━━ DATASET SECTION

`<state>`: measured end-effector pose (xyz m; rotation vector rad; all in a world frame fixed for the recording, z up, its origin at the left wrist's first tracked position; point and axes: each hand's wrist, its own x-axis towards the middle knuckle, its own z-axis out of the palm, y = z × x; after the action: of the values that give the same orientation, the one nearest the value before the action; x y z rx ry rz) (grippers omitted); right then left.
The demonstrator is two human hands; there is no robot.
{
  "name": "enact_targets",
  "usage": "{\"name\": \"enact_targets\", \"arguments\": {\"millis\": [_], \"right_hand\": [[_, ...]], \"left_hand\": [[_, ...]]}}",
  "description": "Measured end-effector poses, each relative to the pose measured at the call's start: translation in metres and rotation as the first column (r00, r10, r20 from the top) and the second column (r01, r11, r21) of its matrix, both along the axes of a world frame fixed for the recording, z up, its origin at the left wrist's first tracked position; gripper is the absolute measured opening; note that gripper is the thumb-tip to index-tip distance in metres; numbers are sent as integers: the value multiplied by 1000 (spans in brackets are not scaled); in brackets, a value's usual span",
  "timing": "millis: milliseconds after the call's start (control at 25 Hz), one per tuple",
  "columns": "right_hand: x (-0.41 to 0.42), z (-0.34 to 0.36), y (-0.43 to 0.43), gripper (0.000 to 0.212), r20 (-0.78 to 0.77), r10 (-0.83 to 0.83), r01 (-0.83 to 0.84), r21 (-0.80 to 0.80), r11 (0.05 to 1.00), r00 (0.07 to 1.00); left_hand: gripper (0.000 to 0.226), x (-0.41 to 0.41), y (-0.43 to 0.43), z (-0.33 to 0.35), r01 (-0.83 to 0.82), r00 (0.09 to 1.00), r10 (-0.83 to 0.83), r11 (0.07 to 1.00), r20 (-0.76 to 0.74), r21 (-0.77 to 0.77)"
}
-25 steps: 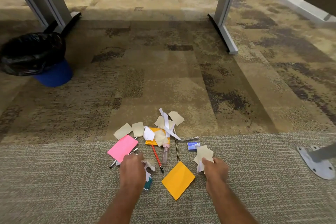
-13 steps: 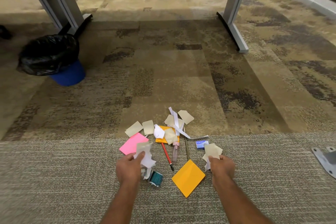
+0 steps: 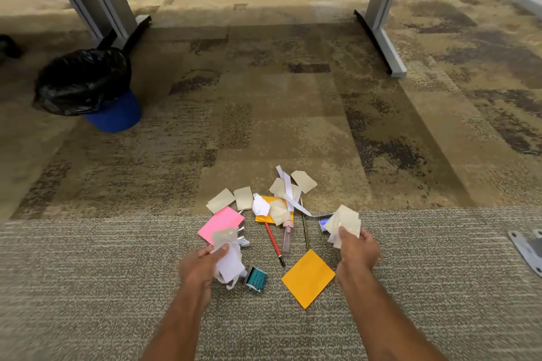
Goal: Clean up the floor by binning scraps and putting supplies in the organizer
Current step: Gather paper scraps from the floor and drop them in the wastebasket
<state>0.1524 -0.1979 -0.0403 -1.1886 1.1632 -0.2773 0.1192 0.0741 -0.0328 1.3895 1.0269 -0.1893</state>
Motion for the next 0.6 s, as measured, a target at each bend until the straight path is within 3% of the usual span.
{"name": "enact_targets", "arguments": {"millis": [120,200,280,360,600], "right_hand": [[1,4,-2,41,10,56,-56,9,998,998],[-4,4,-2,34,10,97,-97,5,995,995],[-9,3,-2,28,12,140,-140,12,990,990],[-13,1,-2,34,19,166,-167,25,986,986],[-12,4,0,45,26,181,-183,101,978,983]], "left_hand": [[13,7,-15,-11,47,998,-40,983,-47,179],[20,8,-21,-20,68,991,-36,963,-125,262],[29,6,-26,-28,91,988,-55,960,-142,264],[33,5,-32,-32,66,989,-29,965,-146,255],[40,1,-39,-19,-193,981,194,979,-24,61]]}}
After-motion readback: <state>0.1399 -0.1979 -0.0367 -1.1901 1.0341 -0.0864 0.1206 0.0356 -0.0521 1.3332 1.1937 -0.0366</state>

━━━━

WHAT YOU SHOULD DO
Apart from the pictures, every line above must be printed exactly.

RESPONSE TO THE TASK
`<state>`: measured end-effector pose (xyz m; rotation vector rad; all in a world frame fixed for the recording, z up, its origin at the left wrist's first tracked position; point and axes: each hand's wrist, its own x-axis towards the middle knuckle, its own z-axis out of the palm, y = z × x; after the action: of the values that give the same orientation, the one nearest the value before the action; x y z rx ry rz) (grippers omitted); right then left.
The demonstrator is two human hands; there is no robot.
{
  "name": "enact_targets",
  "usage": "{\"name\": \"enact_targets\", \"arguments\": {\"millis\": [_], \"right_hand\": [[_, ...]], \"left_hand\": [[_, ...]]}}",
  "description": "Measured end-effector poses, each relative to the pose measured at the call's start: translation in metres and rotation as the first column (r00, r10, r20 from the top) and the second column (r01, r11, r21) of its matrix, both along the axes of a world frame fixed for the recording, z up, its origin at the left wrist's first tracked position; gripper is the absolute measured opening; note that gripper is the thumb-tip to index-tip distance in metres; numbers are sent as integers: the value multiplied by 1000 (spans in brackets are not scaled); in brackets, a value's usual span",
  "timing": "millis: milliseconds after the call's start (control at 25 Hz), one per tuple",
  "columns": "right_hand: x (-0.41 to 0.42), z (-0.34 to 0.36), y (-0.43 to 0.43), gripper (0.000 to 0.212), r20 (-0.78 to 0.77), r10 (-0.83 to 0.83), r01 (-0.83 to 0.84), r21 (-0.80 to 0.80), r11 (0.05 to 1.00), r00 (0.07 to 1.00); left_hand: gripper (0.000 to 0.226), x (-0.41 to 0.41), y (-0.43 to 0.43), z (-0.33 to 0.35), r01 (-0.83 to 0.82), r00 (0.09 to 1.00), r10 (-0.83 to 0.83), r11 (0.07 to 1.00), r20 (-0.76 to 0.74), r21 (-0.77 to 0.77)"
}
-25 steps: 
-13 steps: 
+0 steps: 
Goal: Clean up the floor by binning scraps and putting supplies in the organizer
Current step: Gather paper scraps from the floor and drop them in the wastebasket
<state>0.1524 -0.1979 -0.0403 -1.1886 1.1632 -0.2773 0.1192 0.0741 -0.0328 1.3895 1.0269 -0.1893</state>
Motion for the next 0.6 s, as measured, a target at each bend until the straight path is within 3% of the usual span.
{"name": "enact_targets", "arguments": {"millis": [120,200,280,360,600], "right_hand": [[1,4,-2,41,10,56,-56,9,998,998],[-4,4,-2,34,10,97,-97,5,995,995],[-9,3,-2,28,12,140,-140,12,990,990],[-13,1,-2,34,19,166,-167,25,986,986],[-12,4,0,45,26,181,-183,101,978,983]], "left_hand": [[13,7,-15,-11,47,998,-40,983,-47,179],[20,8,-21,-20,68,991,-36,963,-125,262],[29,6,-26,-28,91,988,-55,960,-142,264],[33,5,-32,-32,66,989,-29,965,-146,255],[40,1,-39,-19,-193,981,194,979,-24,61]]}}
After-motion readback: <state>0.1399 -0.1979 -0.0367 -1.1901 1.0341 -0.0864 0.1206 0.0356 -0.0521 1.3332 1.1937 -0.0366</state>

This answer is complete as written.